WHAT TO PRODUCE
Return all of the entries word for word, but omit the pictures they contain.

Source data
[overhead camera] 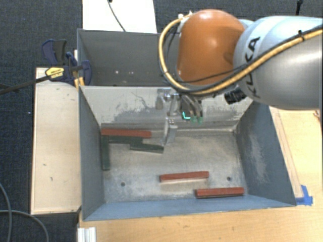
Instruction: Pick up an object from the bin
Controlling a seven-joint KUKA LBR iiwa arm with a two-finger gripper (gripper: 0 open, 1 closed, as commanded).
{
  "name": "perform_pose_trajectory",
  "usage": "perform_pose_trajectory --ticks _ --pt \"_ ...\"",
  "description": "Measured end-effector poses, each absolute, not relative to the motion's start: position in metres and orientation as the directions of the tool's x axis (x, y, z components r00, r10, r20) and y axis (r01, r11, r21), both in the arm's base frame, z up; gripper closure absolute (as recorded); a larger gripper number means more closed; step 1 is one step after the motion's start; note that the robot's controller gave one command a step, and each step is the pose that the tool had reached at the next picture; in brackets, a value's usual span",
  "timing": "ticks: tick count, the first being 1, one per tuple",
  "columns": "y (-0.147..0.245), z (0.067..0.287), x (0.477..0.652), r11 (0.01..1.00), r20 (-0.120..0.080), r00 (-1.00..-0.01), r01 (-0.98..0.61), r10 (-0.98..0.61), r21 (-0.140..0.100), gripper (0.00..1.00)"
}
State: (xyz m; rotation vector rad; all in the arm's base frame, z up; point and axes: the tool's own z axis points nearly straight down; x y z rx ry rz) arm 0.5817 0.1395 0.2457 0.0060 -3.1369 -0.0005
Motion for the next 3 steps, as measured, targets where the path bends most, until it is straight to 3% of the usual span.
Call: perform_pose_trajectory --ticks 1,2,3 --pt "0.088 0.133 0.516 0.984 0.007 -0.984 -0.176 -0.176 0.000 0.00" --pt "0.095 0.066 0.506 0.969 0.005 -0.969 -0.248 -0.248 0.002 0.00" --pt "0.095 0.070 0.508 0.971 -0.001 -0.971 -0.240 -0.240 0.001 1.00"
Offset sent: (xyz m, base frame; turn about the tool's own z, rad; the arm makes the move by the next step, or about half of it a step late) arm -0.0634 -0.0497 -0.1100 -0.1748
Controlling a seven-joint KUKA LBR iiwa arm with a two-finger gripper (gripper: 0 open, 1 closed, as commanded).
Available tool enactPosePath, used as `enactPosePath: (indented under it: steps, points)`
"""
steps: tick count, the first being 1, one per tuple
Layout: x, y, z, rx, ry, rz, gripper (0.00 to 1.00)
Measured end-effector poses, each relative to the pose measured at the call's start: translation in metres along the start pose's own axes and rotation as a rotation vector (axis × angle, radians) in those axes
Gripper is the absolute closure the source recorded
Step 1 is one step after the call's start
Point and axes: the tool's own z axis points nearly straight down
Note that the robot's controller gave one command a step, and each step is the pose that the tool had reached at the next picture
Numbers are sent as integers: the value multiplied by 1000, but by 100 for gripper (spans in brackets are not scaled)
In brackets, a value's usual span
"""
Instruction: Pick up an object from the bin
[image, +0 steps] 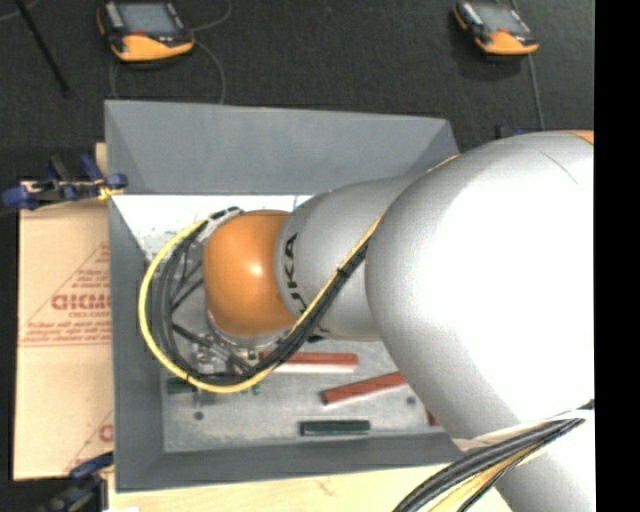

RESPONSE
[overhead camera] 
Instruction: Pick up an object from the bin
Controlling a seven-joint KUKA LBR iiwa arm with a two-finger gripper (gripper: 0 open, 1 closed, as commanded).
{
  "name": "perform_pose_trajectory",
  "usage": "perform_pose_trajectory --ticks _ --pt \"_ ...\"",
  "description": "Measured end-effector poses, each absolute, not relative to the motion's start: position in metres and orientation as the directions of the tool's x axis (x, y, z components r00, r10, r20) and y axis (r01, r11, r21), both in the arm's base frame, z up; gripper closure absolute (as recorded); a larger gripper number means more closed; step 1 is one step after the motion's start; note that the robot's controller gave one command a step, and each step is the pose that the tool had reached at the next picture; in brackets, a value's usual span",
  "timing": "ticks: tick count, the first being 1, one per tuple",
  "columns": "y (-0.147..0.245), z (0.067..0.287), x (0.477..0.652), r11 (0.01..1.00), r20 (-0.120..0.080), r00 (-1.00..-0.01), r01 (-0.98..0.61), r10 (-0.98..0.61), r21 (-0.140..0.100), gripper (0.00..1.00)"
}
State: (xyz m; rotation vector rad; all in the arm's base frame, z up; point and axes: the tool's own z axis points nearly straight down; x y z rx ry rz) arm 0.5817 0.1395 0.2457 0.0060 -3.1369 -0.0005
Motion for the next 3 steps, as measured, targets where the path bends most, until it is straight to 3% of the usual span.
Call: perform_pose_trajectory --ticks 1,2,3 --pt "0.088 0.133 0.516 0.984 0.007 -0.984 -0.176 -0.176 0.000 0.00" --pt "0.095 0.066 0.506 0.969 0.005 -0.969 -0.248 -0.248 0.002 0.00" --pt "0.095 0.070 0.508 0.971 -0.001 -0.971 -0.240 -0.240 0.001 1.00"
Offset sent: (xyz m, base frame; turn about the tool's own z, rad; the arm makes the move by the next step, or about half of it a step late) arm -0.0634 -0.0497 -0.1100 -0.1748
Controlling a seven-joint KUKA LBR iiwa arm with a two-finger gripper (gripper: 0 open, 1 closed, as commanded).
Available tool enactPosePath, used as `enactPosePath: (indented under it: steps, points)`
"""
steps: tick count, the first being 1, one per tuple
Layout: x, y, z, rx, ry, rz, gripper (0.00 to 1.00)
Measured end-effector poses, each relative to the pose measured at the call's start: translation in metres along the start pose's own axes and rotation as a rotation vector (axis × angle, radians) in those axes
Gripper is the absolute closure the source recorded
Step 1 is one step after the call's start
Point and axes: the tool's own z axis points nearly straight down
Note that the robot's controller gave one command a step, and each step is the pose that the tool had reached at the next picture
Numbers are sent as integers: the value multiplied by 1000, but by 100 for gripper (spans in brackets are not scaled)
In brackets, a value's usual span
"""
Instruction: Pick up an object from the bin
[image, +0 steps] 

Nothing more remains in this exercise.